55. En ce temps furent plusieurs communes, comme de Paris, de Rouen et de plusieurs autres bonnes villes[163] ........................ devant eulx et gaingnerent tantost la ville, et moult tuerent de gens du plain païs, que tous se rebellerent en tout le païs de Beausse, car ilz avoient tant de paine et de charge de gens d'armes, qu'ilz ne savoient ausquelz obeir. Si se tindrent [aux] Arminaz qui là estoient les plus fors, pour le temps que la malle guerre commença. Et quant lesdictes communes vindrent à Dreux, ilz les trouverent si rebelles qu'ilz les tuerent tous, et les faulx traistres Arminaz gens d'armes[164], qui les devoient secourir, s'enfouirent au chastel de ladicte ville et laisserent tuer les pauvres gens. Et puis furent assegez de noz gens de commun si asprement qu'ilz ne se poaient plus tenir, quant ung chevalier, qui estoit [maistre] gouverneur desdictes communes, comme faulx traistre, fist laisser l'assault, et print grant argent des Arminaz, et fut du tout de la bande. Et si disoit on que c'estoit ung des bons de France, et ne se savoit on en qui fier, car il mist noz gens en tel estat qu'i leur convint partir à mynuyt pour eulx en venir à Paris, ou autrement eussent esté touz tuez par les faulx traistres et autres gentilzhommes, qui tant les hayoient qui ne les povoient souffrir, pour ce qu'ilz besongnoient si bien; car qui les eust creuz, ilz eussent nettoié le royaulme de France des faulx traistres en mains d'ung an, mais aultrement ne pot estre, car nul proudomme ne fust escouté en ce temps. Et pour ce fust faicte paix du tout à leur gré, qui que le voulsist voir, car le roy estoit touzjours malade, et son aisné filz ouvroit à sa voulenté plus que de raison, et creoit les jeunes et les folz; si en faisoient lesdiz bandez tout à leur guise. Et fist on par[165] la joie d'icelle paix les feuz avau Paris. Le premier sabmedi d'aoust mil iiiic et xii et le premier mardi de septembre, fut criée parmi Paris à trompettes[166].....
[163] Cette phrase tronquée termine le folio 21 vº du ms. de Rome. Bien que la main d'un annotateur du XVIe siècle ait signalé l'absence d'un nombre indéterminé de feuillets, nous ne pensons pas que cette lacune puisse être considérable. Il y est évidemment question de la participation au siège de Dreux des bourgeois de Paris, sous la conduite du capitaine des arbalétriers André Roussel et de l'échevin Jean de l'Olive (Voy. Juvénal des Ursins, p. 477).

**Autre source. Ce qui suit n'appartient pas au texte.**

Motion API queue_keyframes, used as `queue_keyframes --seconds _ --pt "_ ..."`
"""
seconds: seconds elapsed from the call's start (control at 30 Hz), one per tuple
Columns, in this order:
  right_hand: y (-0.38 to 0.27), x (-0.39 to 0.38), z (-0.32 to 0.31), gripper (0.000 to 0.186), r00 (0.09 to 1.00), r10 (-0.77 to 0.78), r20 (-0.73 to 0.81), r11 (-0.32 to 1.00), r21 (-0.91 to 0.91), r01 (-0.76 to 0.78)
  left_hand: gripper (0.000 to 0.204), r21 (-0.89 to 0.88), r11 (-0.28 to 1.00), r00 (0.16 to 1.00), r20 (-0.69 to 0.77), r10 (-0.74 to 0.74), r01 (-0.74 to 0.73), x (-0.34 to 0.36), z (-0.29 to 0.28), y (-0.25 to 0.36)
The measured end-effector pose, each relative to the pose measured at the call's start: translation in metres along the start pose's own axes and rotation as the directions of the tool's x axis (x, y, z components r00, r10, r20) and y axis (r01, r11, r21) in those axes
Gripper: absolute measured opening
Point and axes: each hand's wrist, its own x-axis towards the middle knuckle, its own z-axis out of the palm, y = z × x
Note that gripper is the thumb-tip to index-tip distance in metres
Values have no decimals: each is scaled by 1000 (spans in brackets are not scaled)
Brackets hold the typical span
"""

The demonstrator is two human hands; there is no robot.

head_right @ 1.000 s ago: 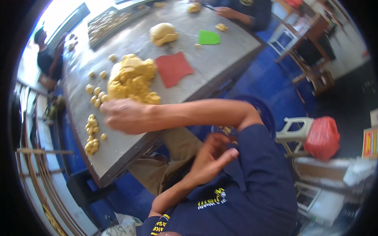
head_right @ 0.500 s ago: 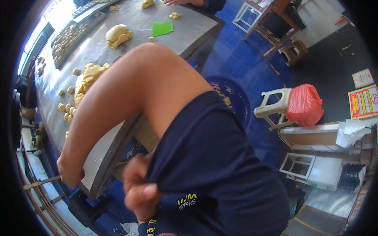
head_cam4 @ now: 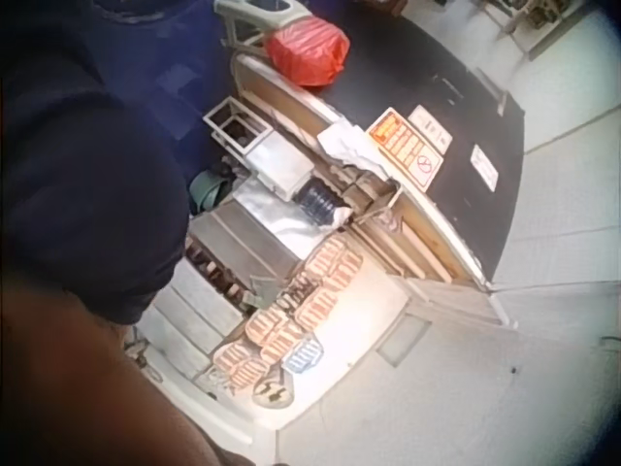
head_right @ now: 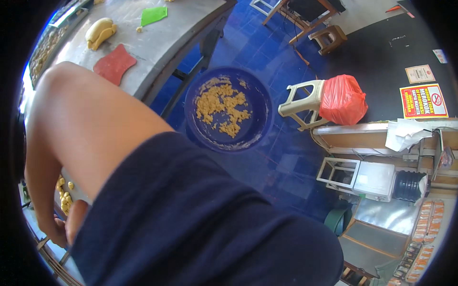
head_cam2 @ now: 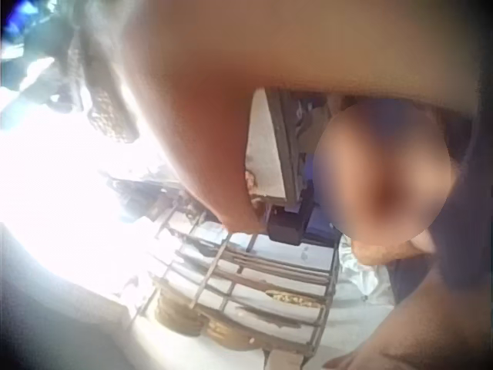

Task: The person divides a large mass of dough into smaller portions by hand, rolls them into balls on a metal table, and places them onto a tray.

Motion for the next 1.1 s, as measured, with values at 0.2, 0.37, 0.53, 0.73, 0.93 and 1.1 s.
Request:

La même lacune existe dans le ms. de Paris.
[164] Les mots: «gens d'armes» manquent dans le ms. de Rome.
[165] Le ms. de Rome donne une leçon fautive «et fist on que la joie.»
[166] D'après le Religieux de Saint-Denis (t. IV, p. 723), le traité d'Auxerre fut publié, dans les carrefours de Paris, le 12 septembre; mais, dès le 27 août, le Parlement en avait été officiellement avisé par le premier président Henri de Marle à son retour d'Auxerre, et des processions générales furent faites à l'occasion de la paix le lundi 29, de Notre-Dame à Sainte-Geneviève (Arch. nat., X{1a} 1479, fol. 202, 212).
56. Mais il fut autrement, car il fut mis es carrieres de Nostre-Dame-des-Champs[167]..... Et le penultieme jour dudit moys, oudit an, vint le roy au Boys de Vincennes[168], et le duc de Bourgongne à Paris[169], et allerent les bourgoys au devant par commandement.
[167] Ce passage incomplet, dont le sens est fort obscur, se trouve dans le ms. de Rome, en tête du fol. 22 vº.